Task to carry out:
Both the line below containing "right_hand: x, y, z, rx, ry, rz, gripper" and the line containing "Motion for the", along with every line between them, should be repeated exactly; no other line belongs in the answer.

Dataset excerpt:

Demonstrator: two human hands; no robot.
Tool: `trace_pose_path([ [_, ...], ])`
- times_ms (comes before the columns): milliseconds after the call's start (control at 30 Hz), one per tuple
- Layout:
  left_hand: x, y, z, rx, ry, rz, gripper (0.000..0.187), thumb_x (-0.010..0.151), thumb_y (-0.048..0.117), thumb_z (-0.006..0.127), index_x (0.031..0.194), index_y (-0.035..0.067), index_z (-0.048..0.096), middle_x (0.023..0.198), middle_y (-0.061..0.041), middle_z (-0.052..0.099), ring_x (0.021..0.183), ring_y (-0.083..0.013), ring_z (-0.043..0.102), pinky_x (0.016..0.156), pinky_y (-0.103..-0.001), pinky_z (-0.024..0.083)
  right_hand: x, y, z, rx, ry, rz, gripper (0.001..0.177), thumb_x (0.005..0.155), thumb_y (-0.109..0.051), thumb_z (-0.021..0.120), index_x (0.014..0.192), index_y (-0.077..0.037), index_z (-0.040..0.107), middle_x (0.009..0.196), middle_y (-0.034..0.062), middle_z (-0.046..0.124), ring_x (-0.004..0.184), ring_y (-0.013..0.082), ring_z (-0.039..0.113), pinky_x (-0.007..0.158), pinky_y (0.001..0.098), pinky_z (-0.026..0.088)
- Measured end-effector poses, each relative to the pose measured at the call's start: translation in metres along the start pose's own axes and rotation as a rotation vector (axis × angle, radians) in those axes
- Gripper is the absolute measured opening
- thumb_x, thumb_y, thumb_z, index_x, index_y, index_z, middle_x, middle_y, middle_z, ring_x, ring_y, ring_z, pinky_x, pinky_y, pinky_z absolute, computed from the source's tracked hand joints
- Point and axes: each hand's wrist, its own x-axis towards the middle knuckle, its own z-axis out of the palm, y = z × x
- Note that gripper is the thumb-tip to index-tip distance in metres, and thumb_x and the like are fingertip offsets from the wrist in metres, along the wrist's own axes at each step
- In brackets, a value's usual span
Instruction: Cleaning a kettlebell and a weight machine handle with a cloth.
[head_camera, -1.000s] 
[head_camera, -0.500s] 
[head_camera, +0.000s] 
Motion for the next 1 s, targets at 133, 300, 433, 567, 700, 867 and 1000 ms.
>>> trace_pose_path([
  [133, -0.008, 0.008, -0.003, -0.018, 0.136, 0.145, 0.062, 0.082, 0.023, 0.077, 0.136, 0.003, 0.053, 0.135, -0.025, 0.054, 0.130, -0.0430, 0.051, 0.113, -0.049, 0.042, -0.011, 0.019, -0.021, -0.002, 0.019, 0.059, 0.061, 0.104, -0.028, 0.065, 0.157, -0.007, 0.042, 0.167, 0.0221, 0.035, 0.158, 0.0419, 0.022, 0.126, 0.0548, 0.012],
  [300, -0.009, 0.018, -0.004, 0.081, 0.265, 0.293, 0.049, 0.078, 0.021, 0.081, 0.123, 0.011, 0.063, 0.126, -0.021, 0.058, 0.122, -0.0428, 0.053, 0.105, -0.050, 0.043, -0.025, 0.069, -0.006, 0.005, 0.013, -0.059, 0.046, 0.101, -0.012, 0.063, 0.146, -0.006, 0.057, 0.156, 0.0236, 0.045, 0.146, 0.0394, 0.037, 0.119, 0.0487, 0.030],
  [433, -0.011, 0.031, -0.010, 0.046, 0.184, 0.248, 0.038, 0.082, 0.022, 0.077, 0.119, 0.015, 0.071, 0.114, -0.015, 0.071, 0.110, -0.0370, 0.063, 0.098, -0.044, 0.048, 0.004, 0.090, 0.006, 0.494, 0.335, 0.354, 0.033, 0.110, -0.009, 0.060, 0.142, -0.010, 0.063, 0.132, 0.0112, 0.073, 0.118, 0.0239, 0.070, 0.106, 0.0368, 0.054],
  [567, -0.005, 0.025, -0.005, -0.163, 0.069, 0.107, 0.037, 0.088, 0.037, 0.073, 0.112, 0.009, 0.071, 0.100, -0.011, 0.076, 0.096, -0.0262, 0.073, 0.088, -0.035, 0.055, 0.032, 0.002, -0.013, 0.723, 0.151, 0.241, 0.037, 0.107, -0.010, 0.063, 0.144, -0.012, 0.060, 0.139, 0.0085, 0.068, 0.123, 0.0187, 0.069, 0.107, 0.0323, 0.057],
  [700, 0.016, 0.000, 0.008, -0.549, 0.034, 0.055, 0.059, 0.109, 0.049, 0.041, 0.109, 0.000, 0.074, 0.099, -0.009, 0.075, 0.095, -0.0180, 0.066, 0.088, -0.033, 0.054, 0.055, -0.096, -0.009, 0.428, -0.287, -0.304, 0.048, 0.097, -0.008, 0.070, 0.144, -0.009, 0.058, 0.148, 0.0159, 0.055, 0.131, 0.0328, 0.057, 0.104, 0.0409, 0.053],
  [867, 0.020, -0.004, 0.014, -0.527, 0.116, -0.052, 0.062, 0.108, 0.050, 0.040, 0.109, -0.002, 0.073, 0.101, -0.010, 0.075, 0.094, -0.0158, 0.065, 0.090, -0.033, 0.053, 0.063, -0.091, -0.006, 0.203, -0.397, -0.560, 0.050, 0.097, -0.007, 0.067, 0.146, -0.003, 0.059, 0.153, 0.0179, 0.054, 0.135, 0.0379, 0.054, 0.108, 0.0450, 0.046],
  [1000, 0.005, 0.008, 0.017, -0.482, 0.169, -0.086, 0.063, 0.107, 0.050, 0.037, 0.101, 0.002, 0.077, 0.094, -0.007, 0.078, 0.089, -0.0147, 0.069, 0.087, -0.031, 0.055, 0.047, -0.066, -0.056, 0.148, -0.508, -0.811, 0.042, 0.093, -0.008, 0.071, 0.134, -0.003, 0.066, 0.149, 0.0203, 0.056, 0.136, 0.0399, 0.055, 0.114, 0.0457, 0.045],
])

Task result:
  right_hand: x, y, z, rx, ry, rz, gripper (0.001..0.177), thumb_x (0.005..0.155), thumb_y (-0.109..0.051), thumb_z (-0.021..0.120), index_x (0.014..0.192), index_y (-0.077..0.037), index_z (-0.040..0.107), middle_x (0.009..0.196), middle_y (-0.034..0.062), middle_z (-0.046..0.124), ring_x (-0.004..0.184), ring_y (-0.013..0.082), ring_z (-0.039..0.113), pinky_x (-0.007..0.158), pinky_y (0.001..0.098), pinky_z (-0.026..0.088)
- Measured end-effector poses, each relative to the pose measured at the call's start: translation in metres along the start pose's own axes and rotation as a rotation vector (axis × angle, radians) in those axes
- Gripper is the absolute measured opening
- thumb_x, thumb_y, thumb_z, index_x, index_y, index_z, middle_x, middle_y, middle_z, ring_x, ring_y, ring_z, pinky_x, pinky_y, pinky_z absolute, computed from the source's tracked hand joints
- Point and axes: each hand's wrist, its own x-axis towards the middle knuckle, its own z-axis out of the palm, y = z × x
- Note that gripper is the thumb-tip to index-tip distance in metres, and thumb_x and the like are fingertip offsets from the wrist in metres, along the wrist's own axes at each step
- In brackets, a value's usual span
Instruction: Cleaning a kettlebell and a weight machine handle with a cloth.
[head_camera, -1.000s] 
[head_camera, -0.500s] 
[head_camera, +0.000s] 
Motion for the next 1 s, targets at 133, 300, 433, 567, 700, 867 and 1000 ms.

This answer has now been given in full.